“Health Reform Lives!”: The Reality Is That Obamacare Is An Imperfect System, But It’s Workable — And It’s Working
To the right’s dismay, scare tactics — remember death panels? — and spurious legal challenges failed to protect the nation from the scourge of guaranteed health coverage. Still, Obamacare’s opponents insisted that it would implode in a “death spiral” of low enrollment and rising costs.
I mention all of this to give you some perspective on recent developments that mark a break in the string of positive surprises. Yes, Obamacare has hit a few rough patches lately. But they’re much less significant than a lot of the reporting, let alone the right-wing reaction, would have you believe. Health reform is still a huge success story.
Obamacare seeks to cover the uninsured through two channels. Lower-income Americans are covered via a federally-funded expansion of Medicaid, which was supposed to be nationwide but has been rejected in many Republican-controlled states. Everyone else has access to policies sold by private insurers who cannot discriminate based on medical history; these policies are supposed to be made affordable by subsidies that depend on your income.

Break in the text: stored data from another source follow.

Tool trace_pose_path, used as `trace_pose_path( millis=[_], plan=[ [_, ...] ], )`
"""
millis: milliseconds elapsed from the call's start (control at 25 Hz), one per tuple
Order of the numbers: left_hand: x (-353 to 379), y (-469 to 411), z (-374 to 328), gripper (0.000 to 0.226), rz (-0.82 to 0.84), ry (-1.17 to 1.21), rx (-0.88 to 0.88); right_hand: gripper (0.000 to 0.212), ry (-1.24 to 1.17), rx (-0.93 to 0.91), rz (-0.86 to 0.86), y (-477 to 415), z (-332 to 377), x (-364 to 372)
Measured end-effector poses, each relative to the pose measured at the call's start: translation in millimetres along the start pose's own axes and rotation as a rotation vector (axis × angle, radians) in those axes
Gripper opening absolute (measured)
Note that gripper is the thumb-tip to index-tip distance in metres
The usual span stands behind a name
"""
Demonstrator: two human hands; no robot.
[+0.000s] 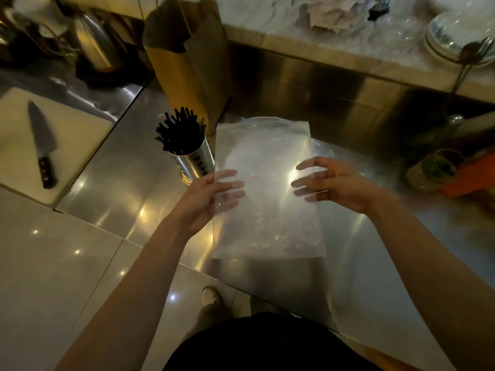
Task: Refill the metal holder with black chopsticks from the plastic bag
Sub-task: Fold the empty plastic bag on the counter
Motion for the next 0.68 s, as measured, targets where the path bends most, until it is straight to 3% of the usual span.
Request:
trace_pose_path(
  millis=[280,400,560,680],
  plan=[
    [-39,44,-64,0.031,0.207,-0.170,0.244,0.026,0.034,-0.202,-0.172,43,49,53],
    [-48,57,-83,0.023,0.228,-0.275,0.363,0.020,0.031,-0.286,-0.212,53,61,65],
    [-55,76,-107,0.057,0.177,-0.385,0.521,0.041,0.131,-0.408,-0.300,69,77,85],
    [-55,94,-119,0.055,0.231,-0.412,0.555,0.039,0.265,-0.490,-0.365,84,90,94]
  ],
)
Point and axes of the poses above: each hand's wrist, its own y-axis away from the middle knuckle, its own x-axis out of the palm, z = x × y, the point moved 2 cm from there along -y, towards the middle knuckle, and after that the axes turned 3 degrees about x, right-handed, at the moved point
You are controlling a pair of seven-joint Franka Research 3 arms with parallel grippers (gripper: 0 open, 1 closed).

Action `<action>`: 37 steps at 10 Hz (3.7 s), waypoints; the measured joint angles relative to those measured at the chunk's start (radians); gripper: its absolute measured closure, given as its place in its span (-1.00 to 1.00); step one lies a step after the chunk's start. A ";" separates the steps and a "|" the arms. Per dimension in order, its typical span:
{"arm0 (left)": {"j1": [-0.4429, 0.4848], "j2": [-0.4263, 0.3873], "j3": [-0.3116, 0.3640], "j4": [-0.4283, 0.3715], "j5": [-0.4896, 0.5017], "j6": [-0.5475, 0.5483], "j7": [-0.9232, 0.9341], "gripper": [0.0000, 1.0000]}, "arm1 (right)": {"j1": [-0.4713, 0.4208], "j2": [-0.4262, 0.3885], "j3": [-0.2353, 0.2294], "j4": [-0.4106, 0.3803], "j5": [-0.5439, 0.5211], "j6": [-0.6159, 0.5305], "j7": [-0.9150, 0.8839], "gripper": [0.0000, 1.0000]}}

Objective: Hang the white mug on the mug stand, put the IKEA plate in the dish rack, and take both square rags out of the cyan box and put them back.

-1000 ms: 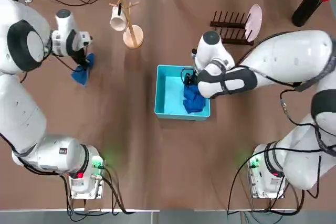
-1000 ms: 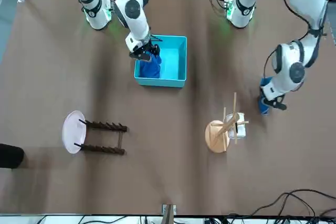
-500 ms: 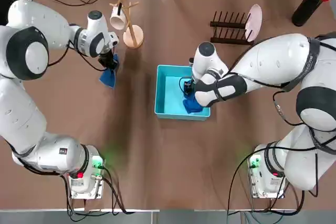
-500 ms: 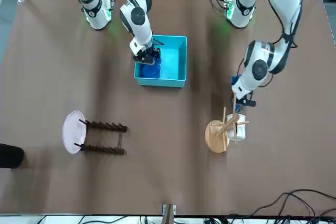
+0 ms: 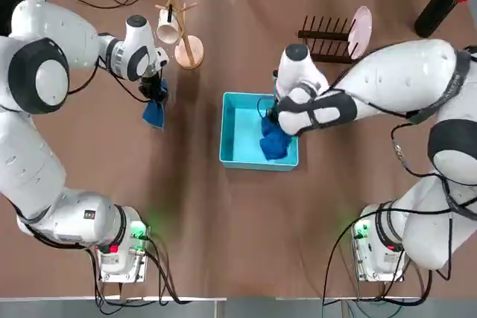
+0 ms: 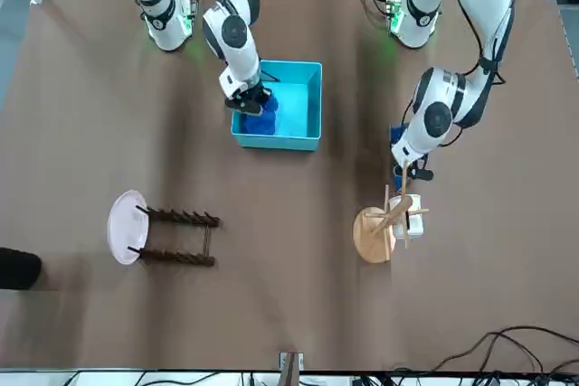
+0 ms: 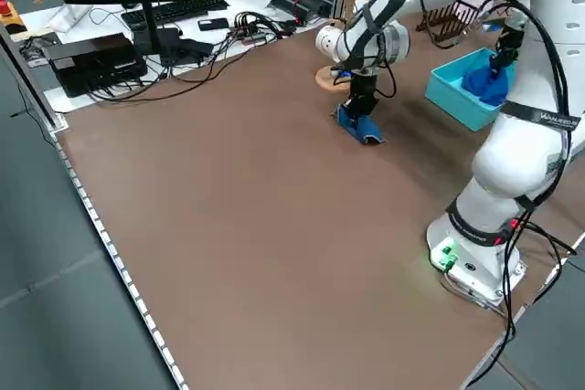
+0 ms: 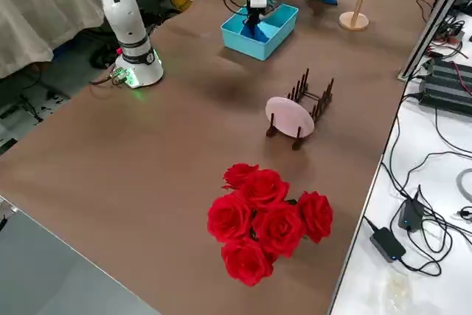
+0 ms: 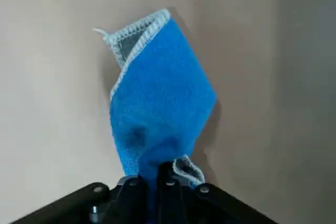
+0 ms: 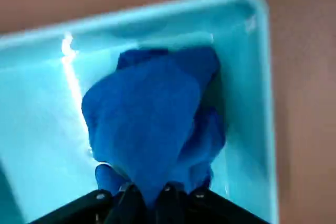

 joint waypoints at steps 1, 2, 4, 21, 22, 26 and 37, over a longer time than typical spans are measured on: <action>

Nobody ever expected Obamacare to cover all the uninsured. In fact, Congressional Budget Office projections made in 2013 suggested that about 10 percent of nonelderly U.S. residents would remain uncovered: some because they are undocumented immigrants, some because of the gap created by red-state Medicaid rejection and some because they would fall through the cracks of a complicated system. But the law was nonetheless projected to produce a sharp reduction in the number of Americans without insurance, and it has, especially in states like California that have tried to make it work.
Meanwhile, both insurance premiums and the cost of subsidies designed to make them affordable came in far below expectations in both 2014 and 2015.
Sooner or later, of course, there were bound to be some negative surprises. And we’re now, finally, getting a bit of bad, or at least not-great, news about health reform.
First, premiums are going up for next year, because insurers are finding that their risk pool is somewhat sicker and hence more expensive than they expected. There’s a lot of variation across states, but the average increase will be around 11 percent. That’s a slight disappointment, but it’s not shocking, given both the good news of the previous two years and the long-term tendency of insurance premiums to rise 5-10 percent a year.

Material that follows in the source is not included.